Sebagai pelaku olahraga Sodikin mengaku selalu ingin memberikan prestasi terbaik, setelah prestasi diraih  sudah sepatutnya penghargaan dari pemerintah daerah diberikan bukan justru sebaliknya.

Sodikin mengaku sudah mengadukan apa yang dialami PABSI ke Komisi IV DPRD Kota Bekasi. Kondisi ini menjadi sorotan di tengah persiapan atlet menuju Porprov Jabar 2026. (one)

Berikut sebagian dari prestasi atlet PABSI Kota Bekasi dari level daerah hingga internasional;

Prestasi Nasional dan Internasional 

1. Youth Olympic Games 2010 Singapura, (Dewi Safitri kelas 53 kilogram, meraih medali perunggu).

2. Islamic Solidarity Games Baku Azerbaijan 2017 (Dewi Safitri meraih medali perunggu)

3.Kejuaraan Dunia Yunior Angkat Besi di Penang, Malaysia, 2011 (M.Hasbi kelas 62 kilogram meraih dua medali perak)

4. Kejuaraan Dunia Kazakhstan Tahun 2014 (M.Hasbi meraih medali perunggu pada nomor clean & jerk dengan angkatan 171 kg)

5. Arafura Games 2011 di Darwin, Australia. (Dwi Mayassah meraih dua medali emas kategori remaja (youth) dan kategori junior serta medali perunggu kategori senior di kelas 63 kilogram)
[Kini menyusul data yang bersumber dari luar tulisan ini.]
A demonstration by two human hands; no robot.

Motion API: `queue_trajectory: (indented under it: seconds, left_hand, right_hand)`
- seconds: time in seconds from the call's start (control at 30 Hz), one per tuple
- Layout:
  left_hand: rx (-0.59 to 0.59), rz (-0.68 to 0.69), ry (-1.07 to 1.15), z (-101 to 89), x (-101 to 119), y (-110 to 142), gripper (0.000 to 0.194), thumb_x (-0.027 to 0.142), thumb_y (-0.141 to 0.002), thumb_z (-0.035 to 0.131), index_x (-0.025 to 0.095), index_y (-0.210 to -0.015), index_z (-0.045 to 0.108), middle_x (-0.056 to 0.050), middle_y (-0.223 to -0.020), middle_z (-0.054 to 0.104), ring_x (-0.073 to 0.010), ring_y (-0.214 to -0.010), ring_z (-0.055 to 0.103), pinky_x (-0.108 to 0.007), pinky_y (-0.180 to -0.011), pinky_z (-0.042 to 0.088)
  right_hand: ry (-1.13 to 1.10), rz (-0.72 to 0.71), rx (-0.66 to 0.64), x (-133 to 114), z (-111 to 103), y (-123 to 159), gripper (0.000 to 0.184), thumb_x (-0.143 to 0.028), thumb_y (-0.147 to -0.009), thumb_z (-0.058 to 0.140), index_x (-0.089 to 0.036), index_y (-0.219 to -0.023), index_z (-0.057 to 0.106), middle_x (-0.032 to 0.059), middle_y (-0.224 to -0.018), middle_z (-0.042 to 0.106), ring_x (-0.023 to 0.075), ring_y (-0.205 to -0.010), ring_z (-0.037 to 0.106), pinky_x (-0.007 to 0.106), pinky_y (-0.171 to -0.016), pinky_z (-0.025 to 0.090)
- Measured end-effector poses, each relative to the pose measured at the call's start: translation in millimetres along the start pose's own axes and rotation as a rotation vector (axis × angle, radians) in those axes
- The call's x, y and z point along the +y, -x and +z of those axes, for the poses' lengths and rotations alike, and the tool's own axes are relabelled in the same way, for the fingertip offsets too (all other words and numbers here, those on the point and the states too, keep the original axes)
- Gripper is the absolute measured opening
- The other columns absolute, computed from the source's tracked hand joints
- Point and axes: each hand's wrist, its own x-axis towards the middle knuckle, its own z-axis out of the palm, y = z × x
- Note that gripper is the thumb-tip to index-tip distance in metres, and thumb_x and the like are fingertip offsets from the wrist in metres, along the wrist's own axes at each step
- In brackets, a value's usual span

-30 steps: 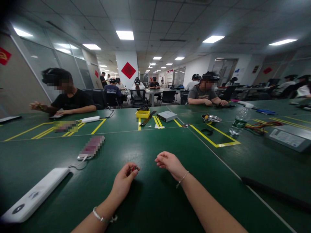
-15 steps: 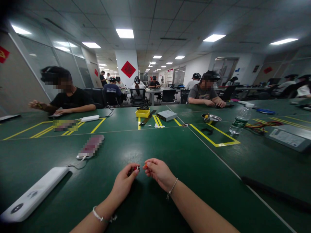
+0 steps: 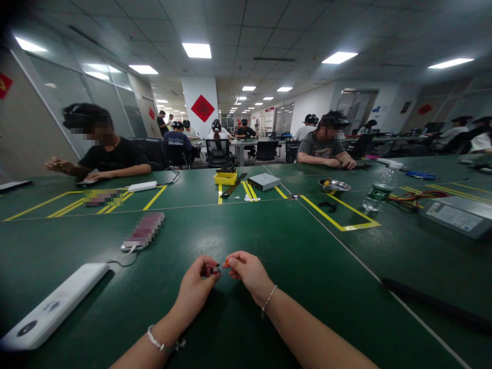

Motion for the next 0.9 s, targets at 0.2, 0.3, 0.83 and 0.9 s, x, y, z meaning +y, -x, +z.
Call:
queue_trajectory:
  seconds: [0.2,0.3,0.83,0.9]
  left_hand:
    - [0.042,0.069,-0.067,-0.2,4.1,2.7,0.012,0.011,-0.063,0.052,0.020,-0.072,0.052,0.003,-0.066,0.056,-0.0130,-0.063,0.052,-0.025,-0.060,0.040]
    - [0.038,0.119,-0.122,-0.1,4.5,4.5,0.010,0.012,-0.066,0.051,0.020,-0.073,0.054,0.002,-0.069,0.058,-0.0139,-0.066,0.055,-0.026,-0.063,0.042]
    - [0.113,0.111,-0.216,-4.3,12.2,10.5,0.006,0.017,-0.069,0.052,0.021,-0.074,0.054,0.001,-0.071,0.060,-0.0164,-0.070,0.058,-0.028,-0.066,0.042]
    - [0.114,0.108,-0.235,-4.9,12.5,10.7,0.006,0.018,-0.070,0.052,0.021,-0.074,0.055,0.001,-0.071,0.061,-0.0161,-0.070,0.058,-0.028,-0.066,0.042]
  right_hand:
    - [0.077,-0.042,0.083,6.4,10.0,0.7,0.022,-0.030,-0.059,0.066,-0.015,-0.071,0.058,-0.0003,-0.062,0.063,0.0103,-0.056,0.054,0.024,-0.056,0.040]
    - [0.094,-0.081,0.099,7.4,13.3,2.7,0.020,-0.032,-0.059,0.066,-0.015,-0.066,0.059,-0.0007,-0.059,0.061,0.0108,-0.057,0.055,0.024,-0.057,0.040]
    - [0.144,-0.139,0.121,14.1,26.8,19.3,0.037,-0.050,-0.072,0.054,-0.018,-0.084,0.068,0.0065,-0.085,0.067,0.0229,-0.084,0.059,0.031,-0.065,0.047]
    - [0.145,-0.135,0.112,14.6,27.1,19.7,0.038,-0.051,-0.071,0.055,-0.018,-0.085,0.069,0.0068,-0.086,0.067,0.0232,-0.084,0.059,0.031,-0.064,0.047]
6.Dwi Mayassah masuk jajaran top dunia peringkat 9 besar kategori remaja pada Kejuaraan Dunia di Uzbekistan (2013). Berhasil melaju ke babak kualifikasi Olympic Youth Games 2013.
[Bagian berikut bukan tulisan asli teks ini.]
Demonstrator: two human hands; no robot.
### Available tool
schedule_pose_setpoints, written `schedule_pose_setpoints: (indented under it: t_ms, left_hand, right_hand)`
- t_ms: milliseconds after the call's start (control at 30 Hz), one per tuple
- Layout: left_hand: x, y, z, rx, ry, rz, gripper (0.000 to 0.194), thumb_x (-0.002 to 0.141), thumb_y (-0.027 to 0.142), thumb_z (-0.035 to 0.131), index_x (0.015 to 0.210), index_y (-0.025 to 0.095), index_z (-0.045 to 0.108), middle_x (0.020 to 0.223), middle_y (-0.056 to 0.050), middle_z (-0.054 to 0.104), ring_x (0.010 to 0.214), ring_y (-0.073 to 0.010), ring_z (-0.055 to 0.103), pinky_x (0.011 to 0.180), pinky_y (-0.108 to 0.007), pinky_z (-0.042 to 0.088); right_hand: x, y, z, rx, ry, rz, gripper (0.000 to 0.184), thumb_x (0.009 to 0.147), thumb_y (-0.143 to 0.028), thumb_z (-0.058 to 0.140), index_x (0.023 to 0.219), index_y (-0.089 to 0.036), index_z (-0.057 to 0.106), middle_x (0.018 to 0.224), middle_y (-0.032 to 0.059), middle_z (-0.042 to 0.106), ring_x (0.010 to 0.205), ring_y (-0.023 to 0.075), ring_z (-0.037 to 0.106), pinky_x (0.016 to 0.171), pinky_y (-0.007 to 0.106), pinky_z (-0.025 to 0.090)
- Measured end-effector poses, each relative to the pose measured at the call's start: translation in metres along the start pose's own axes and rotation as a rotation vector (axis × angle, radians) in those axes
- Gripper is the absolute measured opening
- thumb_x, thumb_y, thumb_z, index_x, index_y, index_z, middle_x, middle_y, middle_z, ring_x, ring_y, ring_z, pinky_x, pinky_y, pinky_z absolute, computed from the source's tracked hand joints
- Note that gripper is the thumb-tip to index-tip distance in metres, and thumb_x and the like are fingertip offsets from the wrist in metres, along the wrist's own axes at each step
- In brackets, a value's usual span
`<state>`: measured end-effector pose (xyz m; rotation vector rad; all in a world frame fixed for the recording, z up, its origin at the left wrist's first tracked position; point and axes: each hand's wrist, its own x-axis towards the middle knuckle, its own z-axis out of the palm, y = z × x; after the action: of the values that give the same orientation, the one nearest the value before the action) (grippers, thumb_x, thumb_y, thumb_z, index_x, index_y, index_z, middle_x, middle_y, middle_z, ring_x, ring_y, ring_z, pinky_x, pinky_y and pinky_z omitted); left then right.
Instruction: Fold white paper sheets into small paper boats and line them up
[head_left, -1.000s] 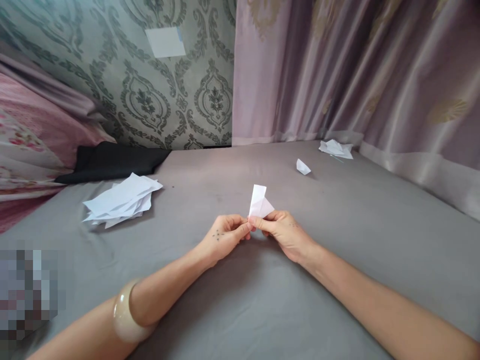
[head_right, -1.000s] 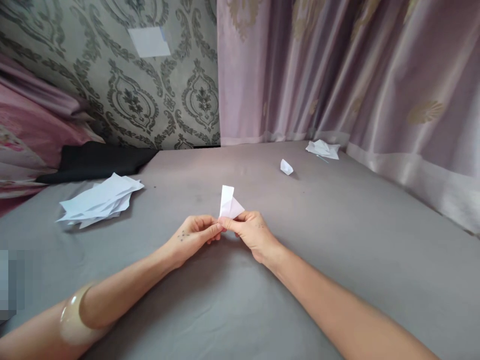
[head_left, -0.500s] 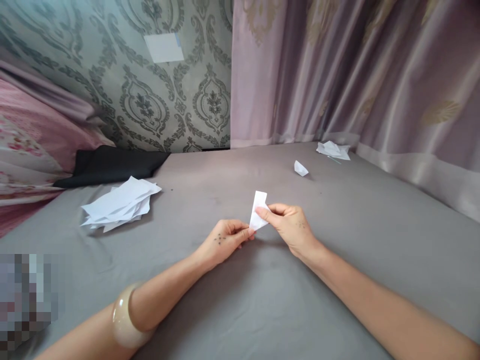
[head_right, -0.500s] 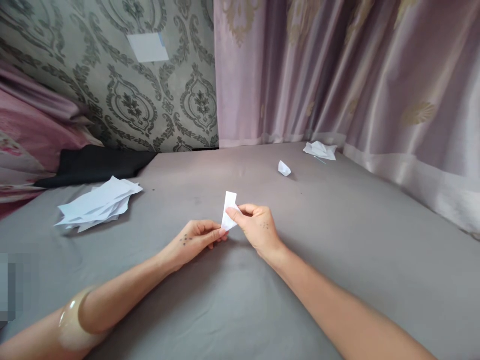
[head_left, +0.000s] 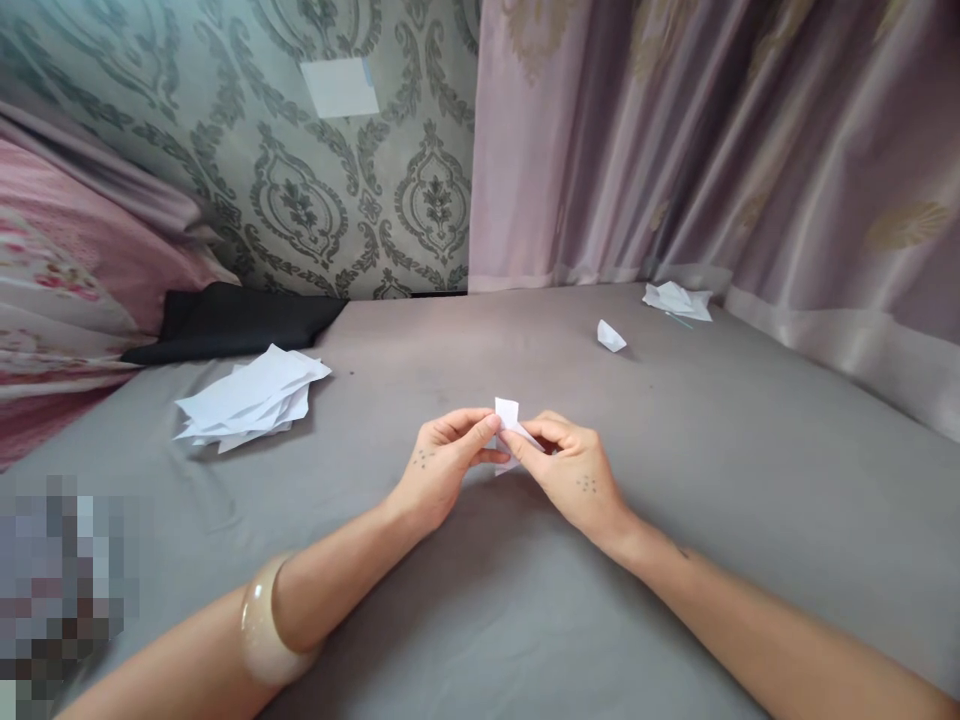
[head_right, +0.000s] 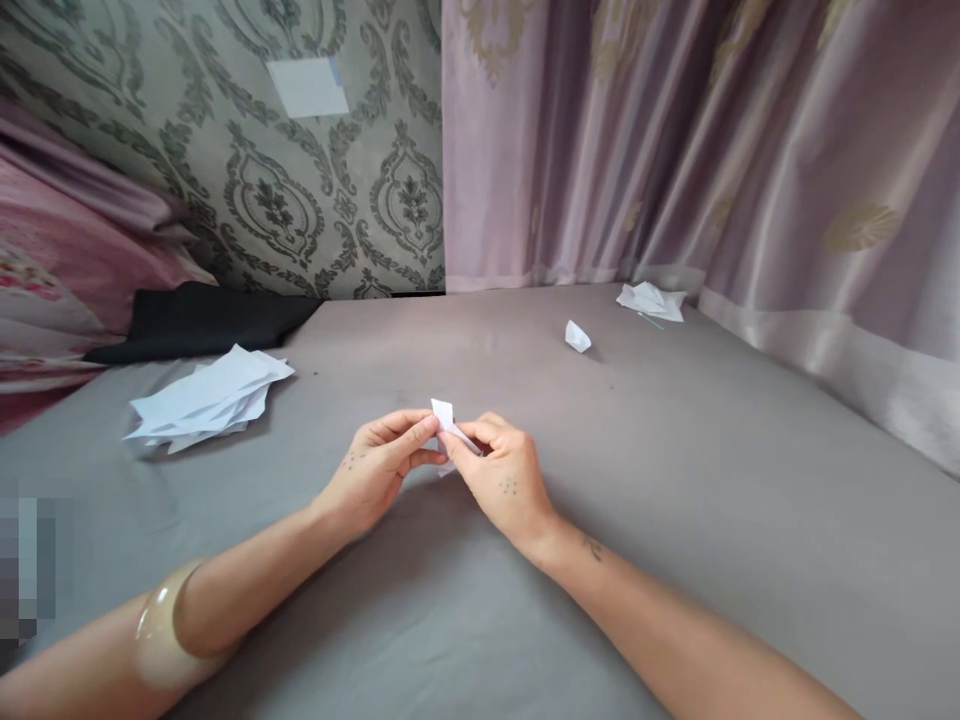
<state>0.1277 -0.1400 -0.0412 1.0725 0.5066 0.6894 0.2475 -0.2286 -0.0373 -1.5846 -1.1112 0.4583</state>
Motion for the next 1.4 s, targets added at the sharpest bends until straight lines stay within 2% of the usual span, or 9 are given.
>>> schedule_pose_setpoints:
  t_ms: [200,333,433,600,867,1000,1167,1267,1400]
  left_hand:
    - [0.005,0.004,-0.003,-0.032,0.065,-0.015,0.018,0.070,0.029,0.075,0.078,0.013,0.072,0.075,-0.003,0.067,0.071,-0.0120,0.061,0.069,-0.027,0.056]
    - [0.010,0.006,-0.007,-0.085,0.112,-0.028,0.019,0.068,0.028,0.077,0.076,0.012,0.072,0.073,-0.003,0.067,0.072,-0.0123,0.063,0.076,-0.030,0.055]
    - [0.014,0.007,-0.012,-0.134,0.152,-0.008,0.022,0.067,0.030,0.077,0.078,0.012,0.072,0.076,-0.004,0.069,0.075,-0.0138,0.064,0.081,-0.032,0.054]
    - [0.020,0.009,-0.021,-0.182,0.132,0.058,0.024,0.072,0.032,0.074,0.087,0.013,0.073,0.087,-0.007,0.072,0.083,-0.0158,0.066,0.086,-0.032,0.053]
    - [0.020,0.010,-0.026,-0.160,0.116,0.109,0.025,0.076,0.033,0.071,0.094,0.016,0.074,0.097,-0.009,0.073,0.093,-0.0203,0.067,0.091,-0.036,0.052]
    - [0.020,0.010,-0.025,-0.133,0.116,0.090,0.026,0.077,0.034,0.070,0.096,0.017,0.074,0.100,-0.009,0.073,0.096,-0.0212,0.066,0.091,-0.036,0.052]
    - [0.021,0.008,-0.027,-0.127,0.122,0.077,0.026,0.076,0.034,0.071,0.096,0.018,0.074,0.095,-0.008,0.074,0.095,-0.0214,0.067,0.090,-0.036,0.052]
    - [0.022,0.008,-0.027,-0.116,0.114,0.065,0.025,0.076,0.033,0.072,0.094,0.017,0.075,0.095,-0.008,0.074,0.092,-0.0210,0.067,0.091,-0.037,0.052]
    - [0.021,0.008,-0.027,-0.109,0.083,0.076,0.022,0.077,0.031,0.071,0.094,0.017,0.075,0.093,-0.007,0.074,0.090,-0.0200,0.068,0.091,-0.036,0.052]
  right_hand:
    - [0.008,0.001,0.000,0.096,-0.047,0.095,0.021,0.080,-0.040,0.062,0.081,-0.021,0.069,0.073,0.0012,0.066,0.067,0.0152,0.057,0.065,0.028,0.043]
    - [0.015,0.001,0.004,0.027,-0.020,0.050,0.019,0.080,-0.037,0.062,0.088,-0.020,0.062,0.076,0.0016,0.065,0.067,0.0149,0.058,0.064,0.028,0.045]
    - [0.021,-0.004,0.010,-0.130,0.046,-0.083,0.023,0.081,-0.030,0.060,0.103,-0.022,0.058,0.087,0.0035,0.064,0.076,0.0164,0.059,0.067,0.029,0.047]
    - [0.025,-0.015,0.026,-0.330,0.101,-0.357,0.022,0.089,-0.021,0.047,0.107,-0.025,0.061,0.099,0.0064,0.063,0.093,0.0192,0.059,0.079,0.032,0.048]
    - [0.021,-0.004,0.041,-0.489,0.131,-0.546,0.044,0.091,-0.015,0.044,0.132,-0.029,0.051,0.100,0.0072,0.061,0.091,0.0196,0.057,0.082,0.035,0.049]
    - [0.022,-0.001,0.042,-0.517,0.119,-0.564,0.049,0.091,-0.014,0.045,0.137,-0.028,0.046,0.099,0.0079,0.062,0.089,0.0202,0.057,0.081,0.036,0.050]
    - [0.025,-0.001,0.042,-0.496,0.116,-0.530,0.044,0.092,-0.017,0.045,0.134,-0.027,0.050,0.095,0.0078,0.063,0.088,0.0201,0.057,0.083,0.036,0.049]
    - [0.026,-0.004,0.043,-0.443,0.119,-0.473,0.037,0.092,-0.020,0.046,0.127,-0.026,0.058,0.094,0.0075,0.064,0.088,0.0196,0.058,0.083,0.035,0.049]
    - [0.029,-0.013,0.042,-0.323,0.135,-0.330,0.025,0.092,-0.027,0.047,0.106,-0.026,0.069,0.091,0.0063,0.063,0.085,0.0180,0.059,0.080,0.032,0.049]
7.Kejuaraan Dunia Remaja 2010 Uzbekistan (Sonia Febriyani Lestari meraih medali perunggu).

8. Atlet angkat besi Kota Bekasi selalu andil di Kejurnas. Menyumbang medali saat mewakili Jawa Barat pada PON 1998, 2012, 2016, 2020, 2024.

Prestasi di Ajang Porda/Porprov

-Porda 1999 di Bogor, meraih 16 medali emas (Juara Umum).

-Porda 2003 di Indramayu meraih 11 medali emas (Juara Umum).

-Porda 2006 di Karawang 21 medali emas, (Dihadiahi mess atlet di era Wawalkot Mochtar Mohamad)

-Porda 2010 di Bandung meraih 17 medali emas.

-Porprov 2014 di Kabupaten Bekasi meraih 9 medali emas (perubahan sistem).

-Porprov 2018 di Kabupaten Bogor meraih 5 medali emas (Diterapkan perubahan medali dari dua medali snatch, clean & jerk jadi satu medali).

-Porprov 2022 di Kabupaten Bandung, meraih 4 medali emas.